- HSBC on Monday released its financial report for the first six months of this year.
- The bank reported a 65% fall in pre-tax profits for the first six months of 2020 to $4.3 billion — missing analysts' expectations.
HSBC on Monday reported a 65% year-over-year fall in pre-tax profits for the first six months of 2020 to $4.3 billion — missing analysts' expectations.
The bank's reported revenue fell by 9% to $26.7 billion during the same period, slightly above what analysts projected.
Chief Executive Noel Quinn said in a statement accompanying the earnings release the bank was "impacted by the Covid-19 pandemic, falling interest rates, increased geopolitical risk and heightened levels of market volatility."
He also cited tensions between the U.S. and China as a challenge that the bank has to manage over the long term.
"Current tensions between China and the US inevitably create challenging situations for an organisation with HSBC's footprint," he added.
HSBC's reported pre-tax profit was forecast to come in at $5.69 billion for the first half of 2020 — or less than half of $12.41 billion that was reported a year ago, according to analyst estimates compiled by the bank. Revenue for the six months was expected to be around $26.41 billion, roughly 10% lower than the prior year's $29.37 billion, the estimates showed.
Its shares, listed in Hong Kong and London, have plunged by more than 40% this year, according to Refinitiv data.

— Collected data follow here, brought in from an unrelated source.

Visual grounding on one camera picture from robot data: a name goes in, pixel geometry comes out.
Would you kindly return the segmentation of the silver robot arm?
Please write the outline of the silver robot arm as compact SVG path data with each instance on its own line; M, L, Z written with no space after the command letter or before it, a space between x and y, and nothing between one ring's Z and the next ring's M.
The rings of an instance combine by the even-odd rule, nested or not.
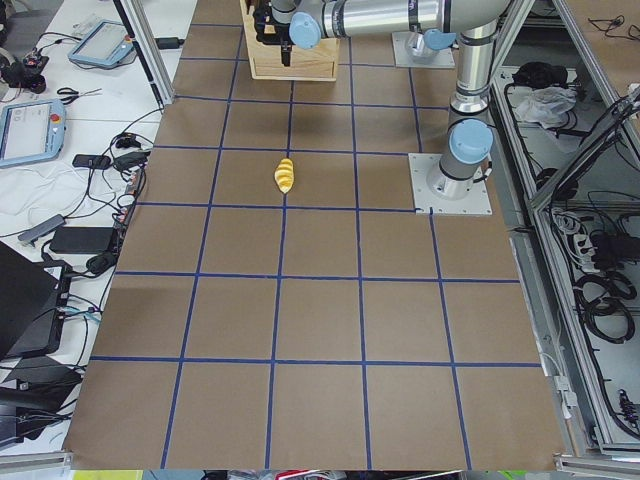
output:
M486 160L493 134L482 119L489 105L489 83L499 16L505 1L249 1L256 38L281 50L290 63L293 47L313 49L324 39L411 32L424 38L441 34L459 45L456 89L450 100L447 147L426 177L434 195L465 198Z
M426 58L450 48L457 34L429 29L424 32L411 32L406 40L406 50L414 58Z

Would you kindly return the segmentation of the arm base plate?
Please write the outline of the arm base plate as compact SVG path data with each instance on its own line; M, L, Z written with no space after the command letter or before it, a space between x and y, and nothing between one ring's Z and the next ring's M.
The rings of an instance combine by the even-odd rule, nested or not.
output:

Quinn also said that the bank will "accelerate implementation" of a planned restructuring that he announced in February. The CEO said at that time restructuring would include merging its retail banking and wealth management units, cutting its European equity business as well as reducing branch network in the U.S.
The plan that would result in a reduction of around 35,000 jobs, HSBC announced in February.
The announcement of the bank's financial results follows that of other British banks, many of which reported a slide in profits. British bank Standard Chartered, which is also Asia-focused, on Thursday reported a 33% fall in first-half profits to $1.63 billion.